(Excerpts from a dataset)
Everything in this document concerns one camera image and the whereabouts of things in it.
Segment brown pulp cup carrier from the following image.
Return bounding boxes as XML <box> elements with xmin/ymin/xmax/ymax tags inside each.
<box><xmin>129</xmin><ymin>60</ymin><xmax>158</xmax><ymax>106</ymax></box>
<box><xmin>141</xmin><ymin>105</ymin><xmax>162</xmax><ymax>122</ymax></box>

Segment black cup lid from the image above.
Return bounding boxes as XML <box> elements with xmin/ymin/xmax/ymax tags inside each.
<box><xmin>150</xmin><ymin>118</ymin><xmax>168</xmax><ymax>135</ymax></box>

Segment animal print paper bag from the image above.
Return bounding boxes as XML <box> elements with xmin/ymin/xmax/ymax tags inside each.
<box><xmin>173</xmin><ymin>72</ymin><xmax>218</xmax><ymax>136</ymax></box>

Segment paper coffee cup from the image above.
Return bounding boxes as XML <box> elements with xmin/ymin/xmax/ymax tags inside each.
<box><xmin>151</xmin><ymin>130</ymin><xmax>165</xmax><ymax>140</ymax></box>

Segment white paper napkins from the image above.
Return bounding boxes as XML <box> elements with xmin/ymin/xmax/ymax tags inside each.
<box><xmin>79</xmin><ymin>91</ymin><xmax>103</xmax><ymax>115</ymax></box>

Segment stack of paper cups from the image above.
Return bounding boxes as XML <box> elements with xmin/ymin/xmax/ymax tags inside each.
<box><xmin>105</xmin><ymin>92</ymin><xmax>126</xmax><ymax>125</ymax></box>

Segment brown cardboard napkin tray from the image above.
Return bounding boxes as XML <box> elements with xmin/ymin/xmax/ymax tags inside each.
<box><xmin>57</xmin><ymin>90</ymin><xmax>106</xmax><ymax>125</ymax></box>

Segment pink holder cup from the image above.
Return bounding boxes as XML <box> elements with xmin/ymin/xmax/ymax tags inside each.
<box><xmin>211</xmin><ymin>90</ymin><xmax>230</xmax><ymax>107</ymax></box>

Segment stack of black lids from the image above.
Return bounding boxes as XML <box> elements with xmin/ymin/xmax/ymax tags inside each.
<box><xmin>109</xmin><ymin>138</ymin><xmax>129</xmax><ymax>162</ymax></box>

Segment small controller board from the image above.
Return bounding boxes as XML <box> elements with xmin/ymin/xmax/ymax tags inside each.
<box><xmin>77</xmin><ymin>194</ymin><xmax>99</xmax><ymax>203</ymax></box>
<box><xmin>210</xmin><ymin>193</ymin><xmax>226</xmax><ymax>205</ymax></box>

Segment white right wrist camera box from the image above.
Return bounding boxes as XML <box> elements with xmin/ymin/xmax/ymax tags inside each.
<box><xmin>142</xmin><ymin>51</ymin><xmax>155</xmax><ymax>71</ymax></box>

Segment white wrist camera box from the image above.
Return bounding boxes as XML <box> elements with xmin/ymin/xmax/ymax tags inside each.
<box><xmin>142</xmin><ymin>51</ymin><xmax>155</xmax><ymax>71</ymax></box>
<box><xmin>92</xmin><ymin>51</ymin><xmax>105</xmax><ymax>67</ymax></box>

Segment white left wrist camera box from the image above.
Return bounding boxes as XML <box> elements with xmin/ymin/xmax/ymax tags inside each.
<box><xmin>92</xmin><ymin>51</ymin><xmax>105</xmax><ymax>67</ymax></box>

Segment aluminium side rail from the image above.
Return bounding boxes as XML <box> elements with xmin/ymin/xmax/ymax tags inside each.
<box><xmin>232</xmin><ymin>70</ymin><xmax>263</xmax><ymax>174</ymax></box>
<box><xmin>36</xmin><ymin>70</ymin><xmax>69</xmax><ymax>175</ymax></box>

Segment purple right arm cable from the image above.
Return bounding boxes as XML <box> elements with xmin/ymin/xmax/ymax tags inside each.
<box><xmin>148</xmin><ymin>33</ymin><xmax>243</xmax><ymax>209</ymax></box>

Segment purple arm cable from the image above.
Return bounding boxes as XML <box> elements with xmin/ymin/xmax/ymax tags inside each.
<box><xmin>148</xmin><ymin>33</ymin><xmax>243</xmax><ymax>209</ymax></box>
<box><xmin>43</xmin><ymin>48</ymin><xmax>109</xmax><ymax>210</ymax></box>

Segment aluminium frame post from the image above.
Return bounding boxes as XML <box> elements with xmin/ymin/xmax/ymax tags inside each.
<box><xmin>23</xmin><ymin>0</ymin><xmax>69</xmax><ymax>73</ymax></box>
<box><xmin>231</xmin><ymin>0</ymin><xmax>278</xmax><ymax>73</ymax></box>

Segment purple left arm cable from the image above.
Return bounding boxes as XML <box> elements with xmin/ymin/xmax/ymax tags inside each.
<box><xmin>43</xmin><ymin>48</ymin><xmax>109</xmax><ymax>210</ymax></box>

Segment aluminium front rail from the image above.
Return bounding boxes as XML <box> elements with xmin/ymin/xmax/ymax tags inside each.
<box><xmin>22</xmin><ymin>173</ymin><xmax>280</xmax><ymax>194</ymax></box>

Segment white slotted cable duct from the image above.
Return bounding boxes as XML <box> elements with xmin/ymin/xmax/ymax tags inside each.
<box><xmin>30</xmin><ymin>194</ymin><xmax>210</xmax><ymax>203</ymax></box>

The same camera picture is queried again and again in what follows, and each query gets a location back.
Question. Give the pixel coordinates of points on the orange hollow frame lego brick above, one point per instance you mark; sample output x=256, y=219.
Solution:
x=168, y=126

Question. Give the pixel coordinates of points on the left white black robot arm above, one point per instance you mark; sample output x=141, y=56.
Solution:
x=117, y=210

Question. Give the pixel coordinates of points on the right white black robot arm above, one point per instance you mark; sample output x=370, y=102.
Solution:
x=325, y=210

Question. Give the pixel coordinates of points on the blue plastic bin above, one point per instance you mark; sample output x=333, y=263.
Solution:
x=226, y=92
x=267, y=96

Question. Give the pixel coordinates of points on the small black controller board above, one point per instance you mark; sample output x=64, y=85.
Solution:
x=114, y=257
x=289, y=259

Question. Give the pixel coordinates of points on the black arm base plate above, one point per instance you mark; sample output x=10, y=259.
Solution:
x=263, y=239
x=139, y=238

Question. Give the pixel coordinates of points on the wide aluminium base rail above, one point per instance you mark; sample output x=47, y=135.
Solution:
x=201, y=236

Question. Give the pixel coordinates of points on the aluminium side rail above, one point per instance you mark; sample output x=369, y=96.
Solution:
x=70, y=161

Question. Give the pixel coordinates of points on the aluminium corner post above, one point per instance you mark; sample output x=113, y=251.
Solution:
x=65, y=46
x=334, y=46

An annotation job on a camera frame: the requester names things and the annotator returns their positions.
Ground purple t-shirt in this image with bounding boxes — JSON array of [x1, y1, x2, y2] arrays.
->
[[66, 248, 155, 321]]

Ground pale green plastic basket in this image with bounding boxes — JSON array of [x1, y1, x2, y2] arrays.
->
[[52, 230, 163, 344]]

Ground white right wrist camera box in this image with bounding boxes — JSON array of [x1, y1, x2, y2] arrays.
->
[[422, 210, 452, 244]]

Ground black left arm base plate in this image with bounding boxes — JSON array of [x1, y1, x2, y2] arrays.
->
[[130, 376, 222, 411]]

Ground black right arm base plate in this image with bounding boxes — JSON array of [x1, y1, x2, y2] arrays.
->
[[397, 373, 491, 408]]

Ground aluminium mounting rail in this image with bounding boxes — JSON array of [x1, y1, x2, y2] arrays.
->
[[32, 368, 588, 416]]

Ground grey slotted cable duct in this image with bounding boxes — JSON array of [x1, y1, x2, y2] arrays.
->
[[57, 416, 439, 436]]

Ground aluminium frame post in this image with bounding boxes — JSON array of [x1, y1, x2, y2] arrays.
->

> How to complete this task: Only lines containing "cable" belong in the answer; copy every such line from the records.

> Your solution:
Segment purple right arm cable from the image above.
Segment purple arm cable from the image above.
Segment purple left arm cable from the image above.
Segment white slotted cable duct from the image above.
Ground grey slotted cable duct in this image with bounding boxes — JSON array of [x1, y1, x2, y2] arrays.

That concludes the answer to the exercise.